Draià tende la mano al centrodestra ma replica al Mpa: «A Nicosia Lega decisiva”
Enna-Provincia - 15/06/2026
Un’ammissione delle difficoltà del centrodestra alle ultime elezioni amministrative, ma anche un invito a ricostruire l’unità della coalizione. È questo il senso dell’intervento pubblico del commissario provinciale della Lega di Enna, Francesca Draià, che a distanza di alcune settimane dal voto ha tracciato un bilancio della tornata elettorale e delineato le prossime mosse del partito sul territorio.Draià parte da un dato politico che non nasconde: «Non vi è dubbio che il centrodestra sia uscito da questa tornata elettorale diviso» e, proprio per questo, ritiene «necessario avviare un confronto aperto, serio e costruttivo sulle dinamiche che oggi caratterizzano i gruppi politici del centrodestra provinciale».
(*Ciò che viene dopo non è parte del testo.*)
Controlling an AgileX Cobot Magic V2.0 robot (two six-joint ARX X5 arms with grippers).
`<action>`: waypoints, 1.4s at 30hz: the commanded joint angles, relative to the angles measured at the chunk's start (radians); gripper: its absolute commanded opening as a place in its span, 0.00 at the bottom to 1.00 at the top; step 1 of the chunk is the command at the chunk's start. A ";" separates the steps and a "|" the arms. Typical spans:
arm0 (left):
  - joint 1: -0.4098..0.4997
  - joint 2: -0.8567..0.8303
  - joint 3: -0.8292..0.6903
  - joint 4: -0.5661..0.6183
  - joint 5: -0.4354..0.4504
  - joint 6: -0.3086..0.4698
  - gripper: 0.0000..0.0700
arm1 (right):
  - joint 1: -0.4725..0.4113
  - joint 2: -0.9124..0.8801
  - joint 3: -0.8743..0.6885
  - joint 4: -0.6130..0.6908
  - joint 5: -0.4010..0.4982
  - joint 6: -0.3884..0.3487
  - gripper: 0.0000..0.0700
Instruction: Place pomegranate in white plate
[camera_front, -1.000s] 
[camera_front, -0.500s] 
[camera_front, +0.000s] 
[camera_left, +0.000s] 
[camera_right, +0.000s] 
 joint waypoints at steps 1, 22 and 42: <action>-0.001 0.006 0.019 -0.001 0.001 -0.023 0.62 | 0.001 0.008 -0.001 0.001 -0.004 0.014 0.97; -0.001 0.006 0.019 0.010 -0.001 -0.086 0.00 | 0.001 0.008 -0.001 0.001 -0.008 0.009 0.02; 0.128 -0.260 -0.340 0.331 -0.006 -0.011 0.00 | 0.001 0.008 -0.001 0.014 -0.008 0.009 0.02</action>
Le critiche di Lombardo alla Lega
Parole che arrivano in una fase di tensione all’interno della coalizione e che suonano anche come una risposta alle recenti critiche avanzate dal Mpa durante l’assemblea provinciale di Enna alla presenza del leader autonomista Raffaele Lombardo. In quella sede sono stati puntati i riflettori sulla Lega e sulle sconfitte del centrodestra ad Agrigento e Bronte, dove si sono affermati candidati sostenuti dall’area politica riconducibile a Ismaele La Vardera.La replica della Lega passa attraverso i risultati ottenuti nei comuni dell’Ennese. Draià rivendica infatti il ruolo determinante del Carroccio in alcune delle principali vittorie amministrative della provincia, soffermandosi in particolare sul caso di Nicosia.«Un importante risultato è arrivato anche da Nicosia, dove la riconferma del consigliere Nino Mancuso Fuoco ha contribuito in maniera determinante alla vittoria del Sindaco Annamaria Gemmellaro. Sono convinta che, senza il nostro contributo, l’esito della competizione elettorale sarebbe stato diverso»
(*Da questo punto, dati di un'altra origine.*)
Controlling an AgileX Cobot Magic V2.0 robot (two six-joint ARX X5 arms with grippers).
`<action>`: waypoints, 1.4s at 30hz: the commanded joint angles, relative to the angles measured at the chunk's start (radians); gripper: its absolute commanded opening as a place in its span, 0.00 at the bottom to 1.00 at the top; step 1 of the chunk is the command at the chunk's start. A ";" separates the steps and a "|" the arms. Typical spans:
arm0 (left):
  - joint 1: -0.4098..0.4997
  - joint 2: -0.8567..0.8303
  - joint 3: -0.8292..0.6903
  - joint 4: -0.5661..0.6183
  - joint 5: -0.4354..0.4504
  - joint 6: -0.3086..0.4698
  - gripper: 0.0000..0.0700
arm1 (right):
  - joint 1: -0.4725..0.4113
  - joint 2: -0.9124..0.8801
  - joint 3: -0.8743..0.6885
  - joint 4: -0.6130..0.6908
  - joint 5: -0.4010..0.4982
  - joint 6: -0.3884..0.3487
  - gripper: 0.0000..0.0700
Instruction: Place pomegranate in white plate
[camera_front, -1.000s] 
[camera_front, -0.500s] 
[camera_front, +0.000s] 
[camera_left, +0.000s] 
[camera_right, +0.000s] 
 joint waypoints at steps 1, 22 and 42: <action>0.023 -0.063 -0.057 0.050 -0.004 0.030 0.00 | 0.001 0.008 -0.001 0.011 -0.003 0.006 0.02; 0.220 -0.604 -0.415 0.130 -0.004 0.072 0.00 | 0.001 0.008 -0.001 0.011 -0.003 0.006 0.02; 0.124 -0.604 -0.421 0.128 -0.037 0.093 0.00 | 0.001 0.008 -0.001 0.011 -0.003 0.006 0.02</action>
Il voto negli altri Comuni
Il commissario provinciale sottolinea inoltre il successo ottenuto nel proprio comune, dove la Lega avrebbe contribuito in maniera decisiva all’elezione del sindaco. Qui Draià è risultata la candidata più votata con 1.050 preferenze, seguita dal commissario regionale dei Giovani della Lega Samuel Scozzarella con oltre 529 voti. Secondo la dirigente leghista, altri consiglieri comunali starebbero inoltre avviando un percorso di adesione al partito.Tra i risultati rivendicati dalla Lega c’è anche Pietraperzia. «Analogo risultato è stato raggiunto a Pietraperzia, dove la riconferma del consigliere Vincenzo Milazzo rappresenta un ulteriore segnale della crescita e del radicamento della nostra area politica sul territorio»
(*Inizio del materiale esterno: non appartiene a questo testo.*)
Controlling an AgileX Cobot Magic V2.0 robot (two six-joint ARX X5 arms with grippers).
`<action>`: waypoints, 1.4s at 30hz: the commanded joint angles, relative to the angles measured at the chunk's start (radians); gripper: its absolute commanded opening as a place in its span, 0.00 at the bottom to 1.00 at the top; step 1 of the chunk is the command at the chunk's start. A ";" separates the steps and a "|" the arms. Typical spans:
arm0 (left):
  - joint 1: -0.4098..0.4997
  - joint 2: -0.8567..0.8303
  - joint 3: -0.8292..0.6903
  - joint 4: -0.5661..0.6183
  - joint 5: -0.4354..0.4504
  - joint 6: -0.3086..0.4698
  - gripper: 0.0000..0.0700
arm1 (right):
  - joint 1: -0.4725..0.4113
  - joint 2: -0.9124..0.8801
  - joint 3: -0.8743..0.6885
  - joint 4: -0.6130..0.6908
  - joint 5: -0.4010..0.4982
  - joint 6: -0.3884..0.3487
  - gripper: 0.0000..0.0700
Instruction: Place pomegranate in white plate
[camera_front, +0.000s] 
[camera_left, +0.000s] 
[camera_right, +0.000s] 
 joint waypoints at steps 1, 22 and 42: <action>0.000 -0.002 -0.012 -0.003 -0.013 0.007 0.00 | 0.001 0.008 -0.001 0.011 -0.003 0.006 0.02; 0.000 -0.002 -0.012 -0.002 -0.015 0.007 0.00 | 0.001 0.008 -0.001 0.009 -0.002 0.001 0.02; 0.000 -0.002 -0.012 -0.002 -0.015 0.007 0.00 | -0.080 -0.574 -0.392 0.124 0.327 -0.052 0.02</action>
La nuova fase e la critica a Capizzi
.Dopo il voto, la Lega guarda adesso alla fase dell’organizzazione e del radicamento. Draià annuncia infatti un percorso di ascolto nei comuni della provincia che coinvolgerà amministratori, cittadini, imprese, associazioni, agricoltori e giovani.Sul piano amministrativo, il commissario provinciale punta il dito soprattutto contro le condizioni della viabilità interna e chiama in causa il ruolo del Libero Consorzio. Un passaggio che assume inevitabilmente una valenza politica nei confronti dell’attuale presidente dell’ente, il democratico Piero Capizzi.«È inoltre necessario che il Libero Consorzio assuma un ruolo più incisivo nel dare risposte concrete alle comunità locali, a partire dall’emergenza più avvertita dai cittadini: la condizione della rete viaria provinciale, che necessita di interventi urgenti e non più rinviabili».La Lega individua dunque nelle infrastrutture, nella sanità, nei servizi scolastici e nello sviluppo economico le priorità della propria agenda politica per i prossimi mesi.Pur rivendicando i risultati ottenuti, Draià prova infine a lanciare un messaggio distensivo all’intero centrodestra e agli amministratori locali. «Ciò di cui il territorio ha bisogno non sono polemiche, divisioni o attacchi personali, ma lavoro, presenza e capacità di dare risposte concrete».
L’apertura al confronto
Da qui l’appello finale rivolto anche a chi oggi non si riconosce in alcuno schieramento politico. «La Lega è pronta a confrontarsi con tutti, senza pregiudizi, per contribuire a sostenere le istanze dei territori e delle comunità locali». Un invito al dialogo che punta a rilanciare il ruolo del partito nella provincia ennese e, allo stesso tempo, a riaprire il cantiere di un centrodestra che Draià considera chiamato a ritrovare unità e capacità di fare squadra.